Thompson was sitting on the border of a road that runs between San Mateo and the city when he definitely committed himself to doubling on his tracks, to counteracting the trick of fate which had sent him to a place where he did not wish to go. He was looking between the trees and out over an undulating valley floored with emerald fields, studded with oaks, backed by the bare Hamiltons to the east, and westward by the redwood-clad ruggedness of the Santa Cruz range. And he was not seeing this loveliness of landscape at all. He was looking far beyond and his eyes were full of miles upon miles of untrodden forest, the sanctuary of silence and furtive living things, of mountains that lifted snowy spires to heaven high over the glaciers that scarred their sides. And the smells that for a moment rose strongly in his nostrils were not the smells of palm and gum and poppy-dotted fields, but odors of pine and spruce and the smell of birchwood burning in campfires. He came out of that queer projection of mind into great distance with a slight shake of his head and a feeling of wonder. It had been very vivid. And it dawned upon him that for a minute he had grown sentimentally lonely for that grim, unconquered region where he had first learned the pangs of loneliness, where he had suffered in body and spirit until he had learned a lesson he would never forget while he lived.
The road itself, abutting upon stately homes and modest bungalows behind a leafy screen of Australian gums, ran straight as an arrow down the peninsula toward the city and the bay, a broad, smoothly asphalted highway upon that road where the feet of the Franciscan priests had traced the Camino Real. And down this highway both north and south there passed many motor cars swiftly and silently or with less speed and more noise, according to their quality and each driver’s mood.

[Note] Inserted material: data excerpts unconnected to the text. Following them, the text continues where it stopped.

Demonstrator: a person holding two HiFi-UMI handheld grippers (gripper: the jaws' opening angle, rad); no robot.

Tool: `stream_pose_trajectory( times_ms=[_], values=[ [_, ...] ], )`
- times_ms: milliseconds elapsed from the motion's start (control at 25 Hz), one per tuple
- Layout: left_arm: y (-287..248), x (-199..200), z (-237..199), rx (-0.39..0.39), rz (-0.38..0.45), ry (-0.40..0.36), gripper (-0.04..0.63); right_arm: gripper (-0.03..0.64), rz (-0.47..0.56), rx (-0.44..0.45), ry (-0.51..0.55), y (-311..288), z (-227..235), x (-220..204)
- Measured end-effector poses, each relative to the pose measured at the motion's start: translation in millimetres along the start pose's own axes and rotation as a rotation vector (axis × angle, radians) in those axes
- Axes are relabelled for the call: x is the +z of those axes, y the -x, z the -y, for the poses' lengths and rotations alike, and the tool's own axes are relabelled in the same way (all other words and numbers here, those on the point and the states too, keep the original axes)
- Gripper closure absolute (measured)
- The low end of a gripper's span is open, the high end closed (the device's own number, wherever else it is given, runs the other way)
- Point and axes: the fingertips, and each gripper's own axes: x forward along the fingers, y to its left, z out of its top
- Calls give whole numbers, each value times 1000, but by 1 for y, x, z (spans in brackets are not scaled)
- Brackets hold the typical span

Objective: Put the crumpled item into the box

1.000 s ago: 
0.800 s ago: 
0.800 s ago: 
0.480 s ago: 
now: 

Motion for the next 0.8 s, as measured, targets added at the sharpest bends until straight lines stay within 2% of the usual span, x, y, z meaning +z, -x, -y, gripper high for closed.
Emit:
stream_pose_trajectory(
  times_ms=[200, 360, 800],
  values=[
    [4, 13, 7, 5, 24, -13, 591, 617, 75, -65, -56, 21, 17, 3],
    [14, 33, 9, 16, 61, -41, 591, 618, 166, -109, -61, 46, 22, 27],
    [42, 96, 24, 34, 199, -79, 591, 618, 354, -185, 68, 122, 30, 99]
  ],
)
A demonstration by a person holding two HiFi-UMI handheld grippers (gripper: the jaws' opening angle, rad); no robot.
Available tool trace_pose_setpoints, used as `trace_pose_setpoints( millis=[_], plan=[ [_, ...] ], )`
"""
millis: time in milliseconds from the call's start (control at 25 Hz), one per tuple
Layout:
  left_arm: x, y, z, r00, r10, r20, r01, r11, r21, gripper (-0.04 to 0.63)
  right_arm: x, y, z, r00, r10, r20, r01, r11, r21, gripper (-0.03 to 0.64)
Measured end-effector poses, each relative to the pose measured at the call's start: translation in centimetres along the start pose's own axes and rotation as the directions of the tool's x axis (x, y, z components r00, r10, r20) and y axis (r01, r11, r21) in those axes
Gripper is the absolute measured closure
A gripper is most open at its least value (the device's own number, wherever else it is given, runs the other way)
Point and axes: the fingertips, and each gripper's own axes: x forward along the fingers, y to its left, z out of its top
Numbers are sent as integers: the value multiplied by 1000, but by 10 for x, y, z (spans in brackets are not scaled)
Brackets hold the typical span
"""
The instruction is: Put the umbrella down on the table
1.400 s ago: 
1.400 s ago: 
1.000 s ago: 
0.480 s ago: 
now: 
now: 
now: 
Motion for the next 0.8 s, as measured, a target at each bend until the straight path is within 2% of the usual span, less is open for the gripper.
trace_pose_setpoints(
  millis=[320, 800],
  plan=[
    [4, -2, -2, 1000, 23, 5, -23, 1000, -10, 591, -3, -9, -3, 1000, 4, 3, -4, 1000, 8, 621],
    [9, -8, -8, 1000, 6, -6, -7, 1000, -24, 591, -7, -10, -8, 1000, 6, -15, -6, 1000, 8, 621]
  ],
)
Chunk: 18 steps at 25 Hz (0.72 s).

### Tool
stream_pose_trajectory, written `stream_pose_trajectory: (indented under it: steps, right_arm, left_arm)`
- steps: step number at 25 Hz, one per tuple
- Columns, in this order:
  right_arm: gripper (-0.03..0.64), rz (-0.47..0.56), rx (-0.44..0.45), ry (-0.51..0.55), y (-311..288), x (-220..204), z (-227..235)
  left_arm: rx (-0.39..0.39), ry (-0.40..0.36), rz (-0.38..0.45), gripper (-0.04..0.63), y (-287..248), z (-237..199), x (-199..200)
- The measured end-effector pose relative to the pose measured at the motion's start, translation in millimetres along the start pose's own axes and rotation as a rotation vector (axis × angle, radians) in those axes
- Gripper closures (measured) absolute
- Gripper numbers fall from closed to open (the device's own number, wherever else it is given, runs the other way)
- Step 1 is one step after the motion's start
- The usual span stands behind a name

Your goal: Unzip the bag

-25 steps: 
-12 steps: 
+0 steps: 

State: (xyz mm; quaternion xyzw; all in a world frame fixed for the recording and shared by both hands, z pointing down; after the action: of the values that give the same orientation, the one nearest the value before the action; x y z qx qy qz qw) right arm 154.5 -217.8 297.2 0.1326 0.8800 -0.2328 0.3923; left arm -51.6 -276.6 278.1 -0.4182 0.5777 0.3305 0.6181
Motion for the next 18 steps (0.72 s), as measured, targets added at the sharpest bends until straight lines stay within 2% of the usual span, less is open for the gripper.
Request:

Thompson rested, watching them from the grassy level beneath a tree. He rather regretted now the impulse which had made him ship his bag and blanket roll from the last town, and undertake this solitary hike. He had merely humored a whim to walk through orchards and green fields in a leisurely fashion, to be a careless trudger for a day. True, he was saving carfare, but he observed dryly that he was expending many dollars’ worth of energy—to say nothing of shoe leather. The pleasure of walking, paradoxically, was best achieved by sitting still in the shade. A midday sun was softening the asphalt with its fierce blaze. He looked idly at passing machines and wondered what the occupants thereof would say if he halted one and demanded a ride. He smiled.
He stared after a passing sedan driven by a uniformed chauffeur, one half the rear seat occupied by a fat, complacent woman, the other half of the ten-inch upholstery given over to an equally fat and complacent bulldog. And while he reflected in some little amusement at the circumstance which gave a pampered animal the seat of honor in a six-thousand-dollar car and sent an able-bodied young man trudging down the road in the heat and the dust, another machine came humming up from the south.